Donald Norman  refers to the Gulf of Evaluation and the Gulf of Execution as the gaps that often occur between the user's intent, the actual effect of a command given to the computer, and the result. In programming, this manifests itself as the difficulty of understanding the dynamic behavior of a program from the static source code of the program. The primary cognitive task in debugging is forming a mental model of the correspondence between code and behavior.
What makes programming cognitively difficult is that the programmer must imagine the dynamic process of execution while he or she is constructing the static description, just as a composer must "hear the piece" in his or her head, while composing. This puts a great burden on the programmer's short term memory. What makes programming even more difficult than composing is that a musical composition usually specifies a single performance, whereas a program may be executed in a wide variety of conditions, with different resulting behavior.
Many, if not most, routine program bugs result from a discrepancy between the programmer's imagining of the desired behavior in a given situation, and the actual behavior of the program code in that situation. [This would not be true only in the case of deep conceptual misunderstandings, where the program may actually perform as originally intended, but the programmer realizes that the original intention does not solve the problem.]
For the programmer, the problem of translating intent into program code corresponds to what Norman calls the Gulf of Execution. Interactive tools such as on-line context-sensitive help systems and syntax-directed editors can provide intelligent assistance in bridging that gap by relieving reliance on the programmer's memory of programming language details.
Once program code is written, the problem remains of verifying that the code written actually expresses the programmer's intent under all circumstances of interest. This is the Gulf of Evaluation. Interactive tools such as debuggers and program visualization systems can be invaluable in bridging that gap. Instead of trying to imagine how the events in a program unfold over time, why not have the machine show them to you?
We have designed a program debugging environment to explicitly support the problem solving methodology of matching the expectations of a programmer concerning the behavior of code to the actual behavior of the code. This environment is called ZStep 94, a descendent of the stepper described in .
Localization is the process of isolating which piece of code is "responsible" for some given undesirable behavior of a buggy program, without any prior knowledge of where it might be. Among traditional tools, a stepper is potentially the most effective localization tool, since it interactively imitates the action of the interpreter, and the program can in theory be stepped until the error is found.
However, traditional steppers have a fatal interface flaw: they have poor control over the level of detail shown. Since the programmer's time is too valuable to make looking at every step of an evaluation feasible, only those details potentially relevant to locating the bug should be examined. Typical steppers stop before evaluation of each expression and let the user choose whether or not to see the internal details of the evaluation of the current expression. But how can the user make the decision about whether to see the details of an expression if he or she doesn't know whether this expression contributes to the bug or not? This leaves the user in the same dilemma as the instrumentation tools -- they must have a reasonable hypothesis about where the bug might be before they can effectively use the debugging tools!

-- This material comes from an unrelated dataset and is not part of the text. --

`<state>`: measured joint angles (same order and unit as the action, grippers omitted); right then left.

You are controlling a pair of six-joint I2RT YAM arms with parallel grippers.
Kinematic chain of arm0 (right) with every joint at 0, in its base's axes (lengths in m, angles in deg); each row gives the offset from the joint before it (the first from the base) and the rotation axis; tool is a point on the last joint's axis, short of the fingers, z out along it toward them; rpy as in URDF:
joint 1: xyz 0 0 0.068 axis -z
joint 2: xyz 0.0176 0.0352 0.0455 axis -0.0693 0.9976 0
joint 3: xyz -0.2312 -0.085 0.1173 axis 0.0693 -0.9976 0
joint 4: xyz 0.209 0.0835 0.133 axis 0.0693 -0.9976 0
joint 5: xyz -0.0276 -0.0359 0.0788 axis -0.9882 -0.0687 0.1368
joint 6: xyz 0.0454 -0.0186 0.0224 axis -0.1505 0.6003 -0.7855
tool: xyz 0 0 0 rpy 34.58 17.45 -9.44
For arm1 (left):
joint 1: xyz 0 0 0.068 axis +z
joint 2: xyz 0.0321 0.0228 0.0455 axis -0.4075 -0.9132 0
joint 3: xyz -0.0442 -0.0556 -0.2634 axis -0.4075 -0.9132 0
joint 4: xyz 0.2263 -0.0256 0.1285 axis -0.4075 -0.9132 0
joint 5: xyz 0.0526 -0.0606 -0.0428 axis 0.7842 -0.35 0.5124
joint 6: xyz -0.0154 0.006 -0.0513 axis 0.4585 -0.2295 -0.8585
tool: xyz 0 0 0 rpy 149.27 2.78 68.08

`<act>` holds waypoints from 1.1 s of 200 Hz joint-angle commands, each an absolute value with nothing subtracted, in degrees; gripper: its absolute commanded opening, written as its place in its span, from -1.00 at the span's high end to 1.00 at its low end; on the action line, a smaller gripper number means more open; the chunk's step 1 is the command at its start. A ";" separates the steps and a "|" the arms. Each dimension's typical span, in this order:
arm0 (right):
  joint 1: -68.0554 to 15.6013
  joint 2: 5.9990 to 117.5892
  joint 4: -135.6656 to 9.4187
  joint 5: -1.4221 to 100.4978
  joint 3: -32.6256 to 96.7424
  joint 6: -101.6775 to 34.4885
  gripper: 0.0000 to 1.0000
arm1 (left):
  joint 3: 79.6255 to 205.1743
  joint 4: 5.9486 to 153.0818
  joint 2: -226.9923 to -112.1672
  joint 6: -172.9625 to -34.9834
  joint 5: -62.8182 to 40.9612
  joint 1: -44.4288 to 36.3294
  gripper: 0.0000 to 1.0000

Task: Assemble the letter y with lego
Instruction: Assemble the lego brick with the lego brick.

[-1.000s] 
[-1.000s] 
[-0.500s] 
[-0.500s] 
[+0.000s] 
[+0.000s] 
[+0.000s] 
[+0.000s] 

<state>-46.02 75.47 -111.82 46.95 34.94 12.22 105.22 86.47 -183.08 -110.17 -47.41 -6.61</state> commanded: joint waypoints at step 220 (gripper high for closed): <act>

There has been a considerable amount of past work on reversible program execution [1,3,8,9,11,15], but this work has concentrated on the details of minimizing the space requirements of the history and tracking side effects to data structures, both of which are important, but secondary to the user interface aspects which are the emphasis of this paper. It is important not only to "back up" variables to their previous values, but also to "back up" a consistent view of the user interface, including static code, dynamic data, and graphical output so that the user "backs up" their mental image of the program execution.
The reversible control structure aspects of ZStep 94 are discussed in more detail in . We will address the issue of the computational expense of the history-keeping mechanism later.
ZStep 94's main menu uses a bi-directional "video recorder" metaphor. The single-arrow "play" and "reverse" correspond to single-step in a traditional stepper, and the "fast-forward" and "rewind" operation go from an expression to its value and vice versa, without displaying details.
ZStep 94's "control menu"
It is important to note that ZStep 94's expression-by-expression stepping is not the same as statement-by-statement or line-by-line stepping found in many steppers for procedural languages. Individual lines or statements may still contain complex computations, and it is a severe limitation on the debugger if the granularity cannot be brought down finer than a statement or line.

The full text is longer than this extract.